• **Assignment**: A word-for-word copy of the whole listing is the required answer.

• **Recorded information**:
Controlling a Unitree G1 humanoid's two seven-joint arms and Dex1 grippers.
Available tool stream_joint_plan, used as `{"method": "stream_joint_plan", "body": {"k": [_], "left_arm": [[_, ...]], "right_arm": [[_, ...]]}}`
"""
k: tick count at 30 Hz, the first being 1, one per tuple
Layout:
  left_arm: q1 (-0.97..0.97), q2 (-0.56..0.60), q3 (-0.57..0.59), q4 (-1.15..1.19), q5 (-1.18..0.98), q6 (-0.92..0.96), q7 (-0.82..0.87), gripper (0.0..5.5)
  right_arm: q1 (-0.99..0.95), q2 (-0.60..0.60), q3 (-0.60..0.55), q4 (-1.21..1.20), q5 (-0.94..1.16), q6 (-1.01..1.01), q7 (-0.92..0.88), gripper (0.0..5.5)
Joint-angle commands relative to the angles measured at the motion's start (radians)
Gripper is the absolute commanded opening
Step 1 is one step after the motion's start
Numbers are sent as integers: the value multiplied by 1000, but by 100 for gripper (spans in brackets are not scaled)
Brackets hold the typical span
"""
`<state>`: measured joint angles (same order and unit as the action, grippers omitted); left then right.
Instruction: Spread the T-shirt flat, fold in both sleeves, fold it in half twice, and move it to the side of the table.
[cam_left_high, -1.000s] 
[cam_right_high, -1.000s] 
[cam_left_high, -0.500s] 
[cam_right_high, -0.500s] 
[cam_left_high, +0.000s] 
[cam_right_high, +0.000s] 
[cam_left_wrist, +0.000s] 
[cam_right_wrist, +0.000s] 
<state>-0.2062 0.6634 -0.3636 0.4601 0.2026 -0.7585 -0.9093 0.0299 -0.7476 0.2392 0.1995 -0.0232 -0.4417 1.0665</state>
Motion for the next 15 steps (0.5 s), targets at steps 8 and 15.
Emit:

• **Result of the exercise**:
Controlling a Unitree G1 humanoid's two seven-joint arms and Dex1 grippers.
Available tool stream_joint_plan, used as `{"method": "stream_joint_plan", "body": {"k": [_], "left_arm": [[_, ...]], "right_arm": [[_, ...]]}}`
"""
k: tick count at 30 Hz, the first being 1, one per tuple
Layout:
  left_arm: q1 (-0.97..0.97), q2 (-0.56..0.60), q3 (-0.57..0.59), q4 (-1.15..1.19), q5 (-1.18..0.98), q6 (-0.92..0.96), q7 (-0.82..0.87), gripper (0.0..5.5)
  right_arm: q1 (-0.99..0.95), q2 (-0.60..0.60), q3 (-0.60..0.55), q4 (-1.21..1.20), q5 (-0.94..1.16), q6 (-1.01..1.01), q7 (-0.92..0.88), gripper (0.0..5.5)
Joint-angle commands relative to the angles measured at the motion's start (radians)
Gripper is the absolute commanded opening
Step 1 is one step after the motion's start
Numbers are sent as integers: the value multiplied by 1000, but by 100 for gripper (spans in brackets are not scaled)
Brackets hold the typical span
"""
`<state>`: measured joint angles (same order and unit as the action, grippers omitted); left then right.
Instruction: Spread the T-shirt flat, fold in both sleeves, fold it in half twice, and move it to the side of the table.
[cam_left_high, -1.000s] 
[cam_right_high, -1.000s] 
[cam_left_high, -0.500s] 
[cam_right_high, -0.500s] 
[cam_left_high, +0.000s] 
[cam_right_high, +0.000s] 
[cam_left_wrist, +0.000s] 
[cam_right_wrist, +0.000s] 
<state>-0.2062 0.6634 -0.3636 0.4601 0.2026 -0.7585 -0.9093 0.0299 -0.7476 0.2392 0.1995 -0.0232 -0.4417 1.0665</state>
Motion for the next 15 steps (0.5 s), targets at steps 8 and 15.
Emit:

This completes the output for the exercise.